FIG. 1 is a main controller in an image forming apparatus of the present invention,
It is a block diagram of an IO control unit.

FIG. 2 is a peripheral control ASI according to the first embodiment of the present invention.
It is a block diagram of C.

FIG. 3 is a diagram showing how initialization is performed in the first embodiment of the present invention.

FIG. 4 is a diagram showing a time required for each operation in the first embodiment of the present invention.

FIG. 5 is a peripheral control ASI according to the second embodiment of the present invention.
It is a block diagram of C.

FIG. 6 is a diagram showing a state of initialization according to the second embodiment of the present invention.

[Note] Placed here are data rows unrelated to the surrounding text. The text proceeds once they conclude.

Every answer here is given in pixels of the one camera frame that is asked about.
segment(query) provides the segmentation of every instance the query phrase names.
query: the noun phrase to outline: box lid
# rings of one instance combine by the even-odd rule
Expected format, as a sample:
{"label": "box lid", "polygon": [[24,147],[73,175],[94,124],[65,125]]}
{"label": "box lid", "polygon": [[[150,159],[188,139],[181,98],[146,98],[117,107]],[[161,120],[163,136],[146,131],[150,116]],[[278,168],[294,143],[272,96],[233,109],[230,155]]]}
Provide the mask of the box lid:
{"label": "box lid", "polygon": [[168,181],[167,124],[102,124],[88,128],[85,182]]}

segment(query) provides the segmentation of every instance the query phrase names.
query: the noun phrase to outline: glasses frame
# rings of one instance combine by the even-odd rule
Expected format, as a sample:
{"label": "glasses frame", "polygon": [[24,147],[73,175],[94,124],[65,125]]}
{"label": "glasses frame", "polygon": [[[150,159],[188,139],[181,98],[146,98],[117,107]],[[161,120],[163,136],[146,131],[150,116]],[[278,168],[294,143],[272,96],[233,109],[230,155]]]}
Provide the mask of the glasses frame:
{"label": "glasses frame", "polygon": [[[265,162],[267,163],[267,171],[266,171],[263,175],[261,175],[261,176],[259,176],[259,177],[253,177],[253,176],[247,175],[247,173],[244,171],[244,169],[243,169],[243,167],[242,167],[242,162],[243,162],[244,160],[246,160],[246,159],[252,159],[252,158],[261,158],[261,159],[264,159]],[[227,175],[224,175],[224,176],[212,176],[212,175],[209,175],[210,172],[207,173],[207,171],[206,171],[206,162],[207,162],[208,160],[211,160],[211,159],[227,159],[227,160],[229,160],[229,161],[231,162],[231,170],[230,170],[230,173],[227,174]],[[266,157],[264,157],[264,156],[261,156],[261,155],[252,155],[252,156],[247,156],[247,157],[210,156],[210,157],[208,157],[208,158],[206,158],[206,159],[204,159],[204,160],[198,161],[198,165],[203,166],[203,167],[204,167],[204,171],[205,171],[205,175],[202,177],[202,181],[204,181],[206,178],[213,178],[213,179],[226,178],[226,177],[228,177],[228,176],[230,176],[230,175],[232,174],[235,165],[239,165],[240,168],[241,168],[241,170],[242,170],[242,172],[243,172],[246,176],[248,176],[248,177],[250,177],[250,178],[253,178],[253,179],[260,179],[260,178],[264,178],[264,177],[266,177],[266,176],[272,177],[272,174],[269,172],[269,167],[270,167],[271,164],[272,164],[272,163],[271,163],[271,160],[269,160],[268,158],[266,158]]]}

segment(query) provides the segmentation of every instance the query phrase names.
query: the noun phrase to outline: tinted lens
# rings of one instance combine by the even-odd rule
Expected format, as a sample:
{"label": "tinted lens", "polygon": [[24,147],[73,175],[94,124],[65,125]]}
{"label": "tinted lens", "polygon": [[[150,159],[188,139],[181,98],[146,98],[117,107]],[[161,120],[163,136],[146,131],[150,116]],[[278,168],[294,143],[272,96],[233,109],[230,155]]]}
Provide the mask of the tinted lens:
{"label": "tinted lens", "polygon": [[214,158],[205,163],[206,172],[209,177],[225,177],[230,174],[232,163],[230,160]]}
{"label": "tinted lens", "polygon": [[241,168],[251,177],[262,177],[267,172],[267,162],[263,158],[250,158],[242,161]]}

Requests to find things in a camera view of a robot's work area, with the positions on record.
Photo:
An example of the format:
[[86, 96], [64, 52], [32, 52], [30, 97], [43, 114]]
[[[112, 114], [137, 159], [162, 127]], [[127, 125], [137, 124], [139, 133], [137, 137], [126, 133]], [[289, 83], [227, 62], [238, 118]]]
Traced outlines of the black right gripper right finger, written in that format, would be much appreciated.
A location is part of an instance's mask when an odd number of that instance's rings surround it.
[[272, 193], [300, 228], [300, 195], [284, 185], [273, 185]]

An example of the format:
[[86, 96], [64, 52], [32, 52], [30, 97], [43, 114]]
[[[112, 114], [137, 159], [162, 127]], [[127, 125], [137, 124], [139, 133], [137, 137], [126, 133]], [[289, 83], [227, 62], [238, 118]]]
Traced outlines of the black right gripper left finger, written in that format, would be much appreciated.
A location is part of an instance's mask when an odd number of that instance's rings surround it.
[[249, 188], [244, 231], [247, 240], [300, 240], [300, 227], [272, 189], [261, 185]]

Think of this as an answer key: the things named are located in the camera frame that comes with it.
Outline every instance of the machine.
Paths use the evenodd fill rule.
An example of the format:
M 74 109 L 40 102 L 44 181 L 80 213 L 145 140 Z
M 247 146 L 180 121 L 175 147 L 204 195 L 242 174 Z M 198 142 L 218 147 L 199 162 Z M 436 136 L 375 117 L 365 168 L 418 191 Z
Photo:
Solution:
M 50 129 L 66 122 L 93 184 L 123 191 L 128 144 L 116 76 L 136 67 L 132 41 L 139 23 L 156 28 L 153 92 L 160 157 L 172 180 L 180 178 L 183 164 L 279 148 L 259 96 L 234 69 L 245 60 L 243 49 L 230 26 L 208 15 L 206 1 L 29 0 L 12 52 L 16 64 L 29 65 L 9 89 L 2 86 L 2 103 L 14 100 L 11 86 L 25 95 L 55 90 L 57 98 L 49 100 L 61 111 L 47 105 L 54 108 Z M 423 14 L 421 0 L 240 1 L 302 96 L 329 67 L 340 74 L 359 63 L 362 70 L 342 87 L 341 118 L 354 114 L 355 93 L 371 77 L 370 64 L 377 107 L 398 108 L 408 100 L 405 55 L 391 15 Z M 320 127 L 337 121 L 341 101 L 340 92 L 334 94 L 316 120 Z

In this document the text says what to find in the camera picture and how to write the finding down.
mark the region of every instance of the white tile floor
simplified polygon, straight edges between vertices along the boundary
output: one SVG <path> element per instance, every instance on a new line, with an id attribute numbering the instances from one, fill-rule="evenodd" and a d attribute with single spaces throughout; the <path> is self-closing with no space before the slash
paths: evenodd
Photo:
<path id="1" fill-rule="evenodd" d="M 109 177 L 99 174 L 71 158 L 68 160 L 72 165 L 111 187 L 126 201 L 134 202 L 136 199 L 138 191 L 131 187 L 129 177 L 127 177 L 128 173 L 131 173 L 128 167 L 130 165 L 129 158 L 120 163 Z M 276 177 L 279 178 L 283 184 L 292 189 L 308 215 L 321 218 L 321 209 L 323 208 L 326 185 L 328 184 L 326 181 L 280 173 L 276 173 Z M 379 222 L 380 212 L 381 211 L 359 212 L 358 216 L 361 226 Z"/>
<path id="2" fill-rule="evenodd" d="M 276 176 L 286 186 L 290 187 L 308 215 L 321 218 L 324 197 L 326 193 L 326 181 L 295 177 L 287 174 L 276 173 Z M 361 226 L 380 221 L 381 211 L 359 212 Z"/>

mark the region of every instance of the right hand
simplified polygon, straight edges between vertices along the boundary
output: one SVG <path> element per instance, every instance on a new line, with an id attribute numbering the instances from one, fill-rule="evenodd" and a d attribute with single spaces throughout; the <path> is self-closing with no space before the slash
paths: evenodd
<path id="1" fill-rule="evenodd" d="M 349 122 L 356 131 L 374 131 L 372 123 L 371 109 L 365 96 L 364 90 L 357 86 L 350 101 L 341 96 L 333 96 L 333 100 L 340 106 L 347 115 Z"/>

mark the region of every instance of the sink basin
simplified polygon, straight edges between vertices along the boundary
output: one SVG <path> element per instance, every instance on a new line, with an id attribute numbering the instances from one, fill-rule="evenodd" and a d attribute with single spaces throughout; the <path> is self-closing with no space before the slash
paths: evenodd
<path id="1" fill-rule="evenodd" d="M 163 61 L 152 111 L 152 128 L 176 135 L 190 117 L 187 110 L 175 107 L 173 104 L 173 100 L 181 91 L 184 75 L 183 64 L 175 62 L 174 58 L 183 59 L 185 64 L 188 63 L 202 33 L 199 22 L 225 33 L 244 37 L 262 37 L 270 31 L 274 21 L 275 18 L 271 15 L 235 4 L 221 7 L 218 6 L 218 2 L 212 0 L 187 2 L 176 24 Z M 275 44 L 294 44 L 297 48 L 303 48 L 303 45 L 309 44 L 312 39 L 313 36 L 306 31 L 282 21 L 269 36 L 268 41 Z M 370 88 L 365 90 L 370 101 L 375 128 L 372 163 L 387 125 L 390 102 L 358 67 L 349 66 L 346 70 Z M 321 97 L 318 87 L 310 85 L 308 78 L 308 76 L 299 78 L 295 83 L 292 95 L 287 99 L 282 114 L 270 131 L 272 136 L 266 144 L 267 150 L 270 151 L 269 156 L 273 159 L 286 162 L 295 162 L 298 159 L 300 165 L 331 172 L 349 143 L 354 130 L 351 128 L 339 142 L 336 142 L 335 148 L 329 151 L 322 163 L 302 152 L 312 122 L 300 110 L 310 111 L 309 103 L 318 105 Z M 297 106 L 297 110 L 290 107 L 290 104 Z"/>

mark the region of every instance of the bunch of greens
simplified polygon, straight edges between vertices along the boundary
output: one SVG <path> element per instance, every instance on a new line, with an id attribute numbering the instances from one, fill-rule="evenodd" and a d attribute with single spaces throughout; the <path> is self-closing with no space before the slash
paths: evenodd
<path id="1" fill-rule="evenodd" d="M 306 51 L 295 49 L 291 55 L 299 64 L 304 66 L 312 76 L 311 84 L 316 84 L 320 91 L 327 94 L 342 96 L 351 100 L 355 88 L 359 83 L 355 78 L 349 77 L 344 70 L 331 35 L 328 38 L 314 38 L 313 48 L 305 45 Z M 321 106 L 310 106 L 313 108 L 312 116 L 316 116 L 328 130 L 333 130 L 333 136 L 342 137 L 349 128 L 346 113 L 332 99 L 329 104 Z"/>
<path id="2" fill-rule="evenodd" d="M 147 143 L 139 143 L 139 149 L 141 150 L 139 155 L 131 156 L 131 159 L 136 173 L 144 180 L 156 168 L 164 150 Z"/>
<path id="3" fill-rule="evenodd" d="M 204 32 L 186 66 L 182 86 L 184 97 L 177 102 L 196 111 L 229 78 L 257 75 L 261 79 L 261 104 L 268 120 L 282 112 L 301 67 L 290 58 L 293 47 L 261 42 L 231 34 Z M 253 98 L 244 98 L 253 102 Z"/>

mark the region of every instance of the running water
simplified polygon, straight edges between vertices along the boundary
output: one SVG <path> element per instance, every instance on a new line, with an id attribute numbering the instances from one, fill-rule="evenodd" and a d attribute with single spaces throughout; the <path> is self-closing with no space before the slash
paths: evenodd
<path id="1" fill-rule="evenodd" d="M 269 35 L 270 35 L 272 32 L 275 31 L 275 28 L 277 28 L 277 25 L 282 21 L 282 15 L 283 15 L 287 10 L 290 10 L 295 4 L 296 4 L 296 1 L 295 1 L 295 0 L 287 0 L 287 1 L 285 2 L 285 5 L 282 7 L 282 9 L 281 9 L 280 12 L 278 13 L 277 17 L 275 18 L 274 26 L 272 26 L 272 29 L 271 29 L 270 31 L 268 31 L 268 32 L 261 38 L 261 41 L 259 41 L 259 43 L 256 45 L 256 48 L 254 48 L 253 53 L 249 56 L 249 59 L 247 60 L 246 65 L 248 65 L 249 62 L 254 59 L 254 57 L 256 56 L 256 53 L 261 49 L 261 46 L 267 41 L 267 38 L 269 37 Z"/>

FIG. 7 is a peripheral control ASI according to a third embodiment of the present invention.
It is a block diagram of C.

FIG. 8 is a diagram showing an example of a CPU memory map according to the third embodiment of the present invention.

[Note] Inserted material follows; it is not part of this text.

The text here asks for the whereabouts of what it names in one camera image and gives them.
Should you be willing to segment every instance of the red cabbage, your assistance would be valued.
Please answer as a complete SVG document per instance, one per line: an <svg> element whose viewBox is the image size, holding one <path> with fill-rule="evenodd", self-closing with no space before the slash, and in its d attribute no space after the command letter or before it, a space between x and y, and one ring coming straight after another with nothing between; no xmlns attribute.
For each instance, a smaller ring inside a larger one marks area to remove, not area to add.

FIG. 9 is a peripheral control ASI according to the fourth embodiment of the present invention.
It is a block diagram of C.

FIG. 10 is a block diagram of a digital copying machine as a conventional image forming apparatus.

FIG. 11 is a configuration diagram of a main control unit and an IO control unit of a conventional image forming apparatus.

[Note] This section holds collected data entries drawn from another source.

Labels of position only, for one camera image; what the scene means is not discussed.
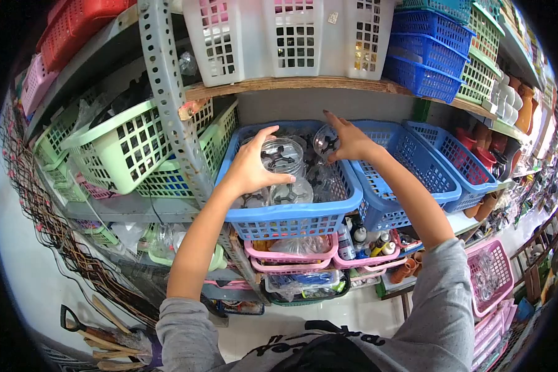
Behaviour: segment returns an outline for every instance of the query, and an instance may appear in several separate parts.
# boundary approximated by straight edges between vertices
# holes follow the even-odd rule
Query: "wooden shelf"
[[[271,89],[301,89],[301,88],[339,88],[339,89],[356,89],[360,91],[372,91],[401,94],[409,97],[415,97],[407,88],[388,80],[362,80],[348,77],[335,76],[318,76],[318,77],[265,77],[231,85],[220,85],[214,87],[205,87],[202,83],[189,86],[186,90],[186,100],[199,100],[206,97],[215,97],[227,94],[267,91]],[[441,104],[447,104],[442,100],[424,97],[424,100],[431,100]],[[481,115],[492,120],[496,119],[495,114],[490,114],[483,107],[470,102],[454,99],[450,106],[469,111],[477,115]]]

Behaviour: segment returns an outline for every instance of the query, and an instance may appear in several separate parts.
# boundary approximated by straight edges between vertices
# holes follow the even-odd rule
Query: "person's right hand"
[[[328,162],[337,160],[368,160],[368,155],[380,147],[368,138],[359,128],[343,118],[337,118],[327,110],[322,111],[327,117],[328,124],[335,128],[339,141],[339,149],[328,156]]]

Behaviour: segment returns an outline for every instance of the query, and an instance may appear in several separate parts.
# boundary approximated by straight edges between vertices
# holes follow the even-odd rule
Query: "sticker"
[[[337,24],[337,17],[339,16],[338,12],[332,12],[328,15],[328,22],[332,24]]]

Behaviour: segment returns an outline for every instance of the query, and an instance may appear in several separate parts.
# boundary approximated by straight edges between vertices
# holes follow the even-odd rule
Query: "gray sweatshirt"
[[[392,339],[345,334],[382,371],[469,371],[474,346],[469,267],[464,243],[451,239],[423,256],[414,289],[413,310]],[[269,371],[326,331],[278,335],[226,364],[218,334],[205,306],[191,299],[168,298],[161,304],[157,335],[164,371]]]

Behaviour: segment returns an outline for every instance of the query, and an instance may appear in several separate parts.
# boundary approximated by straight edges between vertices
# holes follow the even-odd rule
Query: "perforated metal post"
[[[186,175],[185,180],[190,184],[190,189],[202,208],[209,199],[215,182],[206,166],[194,124],[190,120],[183,122],[179,119],[178,109],[186,100],[175,50],[169,2],[139,0],[138,6],[140,42],[159,115],[162,117],[166,134],[171,139],[176,159]],[[219,244],[223,246],[260,300],[270,305],[260,293],[252,266],[239,242],[236,239],[237,244],[231,243],[230,230],[230,225],[224,224],[219,235]]]

FIG. 12 is a block diagram of a conventional peripheral control ASIC.

FIG. 13 is a diagram showing a state of initialization of a conventional image forming apparatus.

FIG. 14 is a diagram showing a time required for each operation of the conventional image forming apparatus.

[Explanation of symbols]

3 Main control unit (main control means) 8 IO controller 32 Peripheral control ASIC (integrated circuit for peripheral control unit) 41 Function Block 42 register block 44 non-volatile memory 46 Second selector (selector)

Claims (4)

[Claims] 1. An image forming apparatus comprising: a main control means for controlling the whole and a peripheral control section integrated circuit for controlling each section in accordance with a command from the main control section, wherein the peripheral control section integrated circuit comprises: A functional block for realizing a predetermined function, a register block for storing setting data in the functional block, and an initial value of the setting data for the functional block separately from the register block An image forming apparatus comprising: a non-volatile memory. 2. The image forming apparatus according to claim 1,
The register block is selected in order to load the initial value of the setting data for the functional block stored in the non-volatile memory of the peripheral control unit integrated circuit into the register block according to the instruction of the main control unit when the power is turned on. An image forming apparatus having a selector for controlling the image forming apparatus. 3. The image forming apparatus according to claim 1, wherein when the main control unit accesses the peripheral control unit integrated circuit, the register block and the nonvolatile memory have the same address on a memory map. ,And,
An image forming apparatus comprising: a selector control unit that controls a selector that switches between accessing a register block and a non-volatile memory. 4. The image forming apparatus according to claim 1, wherein the nonvolatile memory is a ferroelectric memory.